István Kollai, Assistenzprofessor am Institut für Weltwirtschaft an der Corvinus Universität Budapest, beschäftigte sich in seinem Vortrag mit der gegenwärtigen Stellung Zentral- und Osteuropas im globalen Kontext.
Mit Verweis auf seine Arbeit "Ahead of the Byzantine Empire (Instead of Europe): Anti-Western and Western-Sceptic Historical Narratives in the Hungarian Public Discourse" zeigte Kollai, wie sich der ungarische öffentliche Diskurs von einer ehemals pro-westlichen in eine nunmehr westskeptische Richtung entwickelt hat.

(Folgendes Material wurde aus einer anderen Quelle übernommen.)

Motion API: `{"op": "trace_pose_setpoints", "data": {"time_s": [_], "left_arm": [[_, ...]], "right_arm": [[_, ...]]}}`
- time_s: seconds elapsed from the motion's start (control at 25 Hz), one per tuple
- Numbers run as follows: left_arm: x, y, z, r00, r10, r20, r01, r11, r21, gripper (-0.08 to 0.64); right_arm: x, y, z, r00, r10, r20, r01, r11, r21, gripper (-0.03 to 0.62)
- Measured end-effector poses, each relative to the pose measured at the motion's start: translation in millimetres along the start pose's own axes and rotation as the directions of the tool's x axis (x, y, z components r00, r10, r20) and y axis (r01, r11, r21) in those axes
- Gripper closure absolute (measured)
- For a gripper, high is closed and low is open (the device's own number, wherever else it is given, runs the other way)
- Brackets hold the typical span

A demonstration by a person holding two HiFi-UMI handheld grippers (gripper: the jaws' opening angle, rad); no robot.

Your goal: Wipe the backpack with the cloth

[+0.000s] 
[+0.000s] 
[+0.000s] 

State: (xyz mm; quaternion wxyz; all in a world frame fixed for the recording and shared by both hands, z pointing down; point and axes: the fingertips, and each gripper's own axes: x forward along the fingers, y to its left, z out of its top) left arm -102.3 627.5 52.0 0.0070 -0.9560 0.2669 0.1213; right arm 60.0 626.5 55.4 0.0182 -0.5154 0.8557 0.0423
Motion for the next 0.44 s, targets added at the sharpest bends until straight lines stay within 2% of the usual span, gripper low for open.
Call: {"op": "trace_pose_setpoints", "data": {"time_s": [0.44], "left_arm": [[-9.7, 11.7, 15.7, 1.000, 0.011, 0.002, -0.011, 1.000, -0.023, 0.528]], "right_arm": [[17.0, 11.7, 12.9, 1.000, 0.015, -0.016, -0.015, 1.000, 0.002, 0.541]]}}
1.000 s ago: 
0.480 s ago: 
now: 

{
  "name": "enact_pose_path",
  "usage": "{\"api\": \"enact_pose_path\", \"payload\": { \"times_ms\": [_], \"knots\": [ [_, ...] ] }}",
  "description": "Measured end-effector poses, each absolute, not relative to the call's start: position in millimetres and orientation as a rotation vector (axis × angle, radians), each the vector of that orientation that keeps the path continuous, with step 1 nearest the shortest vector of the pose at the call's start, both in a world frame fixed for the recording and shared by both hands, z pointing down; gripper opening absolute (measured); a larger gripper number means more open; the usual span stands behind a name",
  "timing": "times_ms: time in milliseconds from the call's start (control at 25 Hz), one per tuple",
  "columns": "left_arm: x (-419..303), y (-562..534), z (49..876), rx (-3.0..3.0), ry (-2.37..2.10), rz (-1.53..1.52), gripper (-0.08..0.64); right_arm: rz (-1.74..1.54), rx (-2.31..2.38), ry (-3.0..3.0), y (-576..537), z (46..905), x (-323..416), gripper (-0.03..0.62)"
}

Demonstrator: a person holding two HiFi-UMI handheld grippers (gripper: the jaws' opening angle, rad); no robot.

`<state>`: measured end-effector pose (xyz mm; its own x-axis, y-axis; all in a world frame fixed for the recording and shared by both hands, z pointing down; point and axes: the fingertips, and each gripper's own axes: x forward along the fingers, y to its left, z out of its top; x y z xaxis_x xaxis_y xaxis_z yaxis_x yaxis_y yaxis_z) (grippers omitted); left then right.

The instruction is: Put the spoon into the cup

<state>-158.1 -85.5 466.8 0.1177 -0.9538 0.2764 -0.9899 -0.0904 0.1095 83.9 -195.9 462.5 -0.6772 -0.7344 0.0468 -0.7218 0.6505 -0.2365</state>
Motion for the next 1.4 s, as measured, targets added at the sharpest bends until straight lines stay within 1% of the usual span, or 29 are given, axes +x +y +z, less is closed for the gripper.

Westskeptische Einstellungen hätten, so Kollai, in Ungarn und dessen Bevölkerung keine tiefen soziokulturellen Wurzeln – eher im Gegenteil: Sogar unter autoritären Regimen in der Zwischenkriegszeit oder in den kommunistischen Jahrzehnten blieb die pro-westliche Einstellung erhalten und die europäische Gesellschaft als moralischer Imperativ angesehen.
Unter ungarischen Meinungsführern, deren wesentliches Ziel es ist die Einstellung der Bürger im Land aufzugreifen, wird dieser moralische Imperativ nun massiv in Frage gestellt. Dabei werden Vergleiche zwischen dem bröckelnden Römischen Reich und der "geschwächten" Europäischen Union angestellt, die unter starkem Wanderungsdruck stehen. Der Blick richtet sich nun demnach eher auf Russland, dem byzantischen Pendant.